Avez-vous été liés à d'autres organisations ( OLP, IRA ... ) ?
Vous citez l'OLP et l'IRA. Pourquoi serions-nous liés
à ces organisations ?
Nous sommes des communistes : nous n'avons de liens qu'avec des camarades des autres
pays et qu'avec des travailleuses et travailleurs de notre pays.
Nous avons des discussions avec des camarades engagés
dans la lutte prolétarienne même s'ils ne pensent pas que la lutte armée soit
adaptée aujourd'hui. Nous leur exposons alors pourquoi nous sommes convaincus
du contraire, que cette lutte est nécessaire, et nous essayons de progresser
ensemble.
Mais pourquoi irions-nous nous lier avec des gens ou
des organisations qui n'ont ni les mêmes buts ni les mêmes principes que nous,
des organisations qui ne luttent pas pour la révolution prolétarienne ( ou qui sont même dirigées par des
factions bourgeoises ! ) ? Parce qu'elles mènent la lutte
armée ? Ce serait absurde.
L'unité se fonde sur des buts et des principes
communs et non sur telle ou telle forme de lutte. Il n'y a pas plus d'union de
poseurs de bombes ( « d'Internationale terroriste » ) qu'il n'y a d'union des
distributeurs de tracts ou d'internationale des colleurs d'affiches !
La confusion entre ligne politique et forme de lutte
n'est pas innocente. Elle est d'ailleurs souvent provoquée et entretenue par la
bourgeoisie : cela lui permet de
dépolitiser et diffamer la lutte armée pour le communisme en l'associant à des
choses qui lui sont tout à fait étrangères.
Certains journalistes ont évoqué des liens possibles avec
d'autres « terroristes » appelés « tueurs du Brabant Wallon ». Y a-t-il eu des contacts ?
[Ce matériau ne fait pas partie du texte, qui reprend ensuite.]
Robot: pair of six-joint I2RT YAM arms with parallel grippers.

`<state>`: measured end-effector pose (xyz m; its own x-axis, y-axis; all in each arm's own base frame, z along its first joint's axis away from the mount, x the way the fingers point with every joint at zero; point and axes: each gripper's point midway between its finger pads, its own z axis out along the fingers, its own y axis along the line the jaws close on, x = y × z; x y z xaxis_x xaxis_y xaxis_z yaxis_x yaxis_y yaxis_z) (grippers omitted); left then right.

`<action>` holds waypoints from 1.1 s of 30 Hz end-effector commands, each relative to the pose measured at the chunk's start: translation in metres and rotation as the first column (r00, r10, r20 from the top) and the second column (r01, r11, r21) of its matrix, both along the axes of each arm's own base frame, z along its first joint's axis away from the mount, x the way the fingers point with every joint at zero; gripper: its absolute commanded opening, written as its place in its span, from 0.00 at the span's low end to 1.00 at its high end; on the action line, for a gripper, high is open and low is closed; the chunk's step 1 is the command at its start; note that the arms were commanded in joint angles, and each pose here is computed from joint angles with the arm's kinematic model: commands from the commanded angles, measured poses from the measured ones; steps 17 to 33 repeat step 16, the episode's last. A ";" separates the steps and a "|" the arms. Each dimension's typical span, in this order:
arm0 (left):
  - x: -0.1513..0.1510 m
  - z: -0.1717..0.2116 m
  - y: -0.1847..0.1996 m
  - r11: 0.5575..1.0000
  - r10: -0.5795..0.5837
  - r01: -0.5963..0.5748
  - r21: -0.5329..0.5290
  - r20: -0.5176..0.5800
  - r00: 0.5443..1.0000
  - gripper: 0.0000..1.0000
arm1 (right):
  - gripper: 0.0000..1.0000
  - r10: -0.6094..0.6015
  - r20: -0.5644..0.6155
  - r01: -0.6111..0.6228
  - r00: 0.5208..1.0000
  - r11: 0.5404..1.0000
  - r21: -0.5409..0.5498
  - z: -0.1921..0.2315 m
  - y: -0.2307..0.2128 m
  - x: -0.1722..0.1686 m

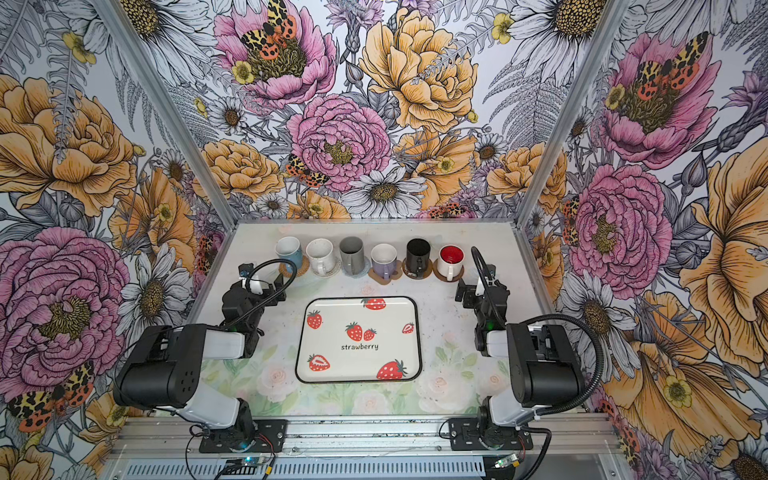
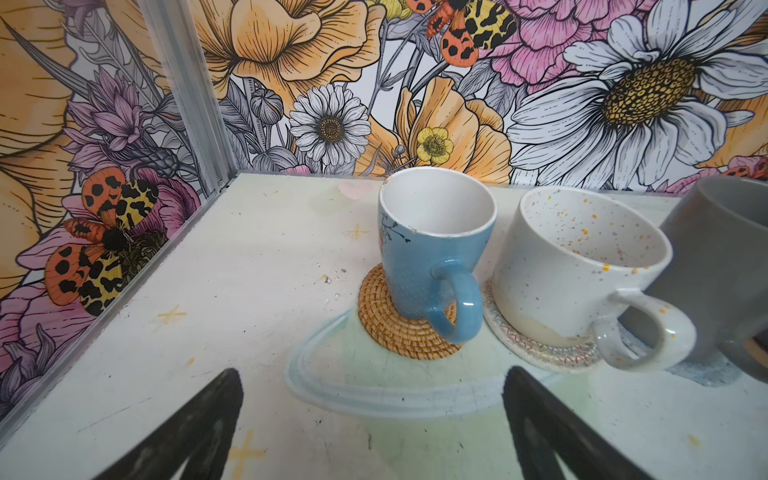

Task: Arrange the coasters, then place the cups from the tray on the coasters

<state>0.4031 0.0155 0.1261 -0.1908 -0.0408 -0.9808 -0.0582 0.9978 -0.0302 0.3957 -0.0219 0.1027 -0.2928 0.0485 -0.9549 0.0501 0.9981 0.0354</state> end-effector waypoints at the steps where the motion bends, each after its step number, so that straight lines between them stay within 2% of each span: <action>1: 0.003 0.004 -0.002 1.000 -0.016 0.017 -0.023 0.012 1.000 0.99 | 1.00 -0.009 0.019 0.009 1.000 1.000 -0.021 0.008 0.000 0.006; 33: 0.003 0.004 -0.003 1.000 -0.017 0.018 -0.021 0.012 1.000 0.99 | 1.00 -0.014 0.017 0.015 1.000 1.000 -0.028 0.009 0.000 0.008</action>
Voici l'exemple type de ce dont nous venons de
parIer. Après avoir collé l'étiquette générique « terroriste » sur les Cellules Communistes
Combattantes, les amalgames les plus ignobles et les plus absurdes sont faits ! Et alors que le gangstérisme des « tueurs » est un produit de l'idéologie et
de la pratique bourgeoise ( piller
et massacrer le peuple ),
alors qu'il constitue le contraire de notre lutte, on essaie de diffamer notre
combat en l'associant à lui.
Peu après votre arrestation, un quotidien carolorégien a
reçu une lettre estimant que « la lutte continuait ». La lutte continue-t-elle ?
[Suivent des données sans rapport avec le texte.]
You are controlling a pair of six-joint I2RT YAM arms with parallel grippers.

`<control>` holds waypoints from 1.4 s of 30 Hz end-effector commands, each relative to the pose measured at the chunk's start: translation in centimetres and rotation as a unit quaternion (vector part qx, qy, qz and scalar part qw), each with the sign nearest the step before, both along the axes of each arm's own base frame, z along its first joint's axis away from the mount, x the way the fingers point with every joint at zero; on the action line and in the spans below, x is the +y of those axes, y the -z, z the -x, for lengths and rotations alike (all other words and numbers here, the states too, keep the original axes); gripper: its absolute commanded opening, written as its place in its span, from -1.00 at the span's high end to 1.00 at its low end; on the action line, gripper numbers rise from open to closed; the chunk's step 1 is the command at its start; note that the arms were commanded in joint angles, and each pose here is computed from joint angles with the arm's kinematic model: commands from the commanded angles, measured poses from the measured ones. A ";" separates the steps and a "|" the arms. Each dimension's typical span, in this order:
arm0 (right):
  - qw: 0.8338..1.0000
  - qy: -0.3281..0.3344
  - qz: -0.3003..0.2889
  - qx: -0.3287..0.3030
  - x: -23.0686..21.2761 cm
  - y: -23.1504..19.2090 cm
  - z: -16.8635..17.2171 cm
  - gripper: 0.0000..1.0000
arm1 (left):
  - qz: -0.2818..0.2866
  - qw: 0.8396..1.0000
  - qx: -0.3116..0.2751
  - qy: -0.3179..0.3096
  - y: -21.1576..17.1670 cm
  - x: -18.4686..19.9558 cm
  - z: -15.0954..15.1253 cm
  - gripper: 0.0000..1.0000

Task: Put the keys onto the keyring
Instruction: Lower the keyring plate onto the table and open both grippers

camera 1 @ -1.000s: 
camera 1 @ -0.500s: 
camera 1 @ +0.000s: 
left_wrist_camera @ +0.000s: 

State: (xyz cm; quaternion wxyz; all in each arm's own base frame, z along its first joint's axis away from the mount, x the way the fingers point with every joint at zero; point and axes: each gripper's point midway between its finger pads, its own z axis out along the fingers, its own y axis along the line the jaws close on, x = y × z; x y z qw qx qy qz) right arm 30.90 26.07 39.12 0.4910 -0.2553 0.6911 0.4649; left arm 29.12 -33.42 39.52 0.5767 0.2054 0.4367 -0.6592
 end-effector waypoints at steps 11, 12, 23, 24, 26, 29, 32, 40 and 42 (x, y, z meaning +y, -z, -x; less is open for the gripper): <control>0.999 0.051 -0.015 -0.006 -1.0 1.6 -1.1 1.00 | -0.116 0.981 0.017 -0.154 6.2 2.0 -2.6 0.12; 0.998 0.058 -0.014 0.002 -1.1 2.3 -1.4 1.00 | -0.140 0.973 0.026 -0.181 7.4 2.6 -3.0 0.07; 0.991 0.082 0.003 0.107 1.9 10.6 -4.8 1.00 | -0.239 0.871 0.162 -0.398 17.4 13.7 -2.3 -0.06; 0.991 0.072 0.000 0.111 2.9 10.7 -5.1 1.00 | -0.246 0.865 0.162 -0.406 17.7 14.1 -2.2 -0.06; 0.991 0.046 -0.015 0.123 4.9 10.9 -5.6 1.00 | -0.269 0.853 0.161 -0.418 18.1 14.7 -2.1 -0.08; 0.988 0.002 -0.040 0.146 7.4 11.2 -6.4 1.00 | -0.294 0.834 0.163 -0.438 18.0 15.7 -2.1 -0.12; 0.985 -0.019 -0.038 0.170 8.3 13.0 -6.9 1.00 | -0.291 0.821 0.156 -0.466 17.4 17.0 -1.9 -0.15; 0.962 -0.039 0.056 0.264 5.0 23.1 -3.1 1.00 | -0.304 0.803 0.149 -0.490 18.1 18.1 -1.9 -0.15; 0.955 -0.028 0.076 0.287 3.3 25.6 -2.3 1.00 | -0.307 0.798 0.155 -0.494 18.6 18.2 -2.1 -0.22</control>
Bien sûr. Les Cellules Communistes Combattantes sont
produites par la situation économique et sociale de la Belgique des années 1980
et cette situation ne se transforme pas par quelques arrestations : quand cent hommes ont faim, ce
n'est pas parce que l'on met le premier qui gueule en prison que les
nonante-neuf autres sont rassasiés ! Les intérêts du prolétariat sont objectifs et ils
nécessitent la reprise de l'offensive, l'affranchissement de tout légalisme,
réformisme, parlementarisme, etc., et l'organisation d'un processus de lutte
révolutionnaire ouverte pour la prise du pouvoir. Tant que le même problème
restera posé, les mêmes justes solutions s'imposeront et chaque jour davantage.
Ceci dit, la lettre dont vous parlez ne vient pas de
notre organisation.
Un attentat meurtrier a eu lieu au Palais de Justice de
Liège. Il n'a jamais été revendiqué. Portait-il la marque des Cellules
Communistes Combattantes ?
Non.
Acceptez-vous la théorie des Brigades Rouges : il faut déstabiliser l'État
par des actions terroristes pour créer les conditions d'un pouvoir fort qui,
lui-même, suscitera la « révolution prolétarienne » ?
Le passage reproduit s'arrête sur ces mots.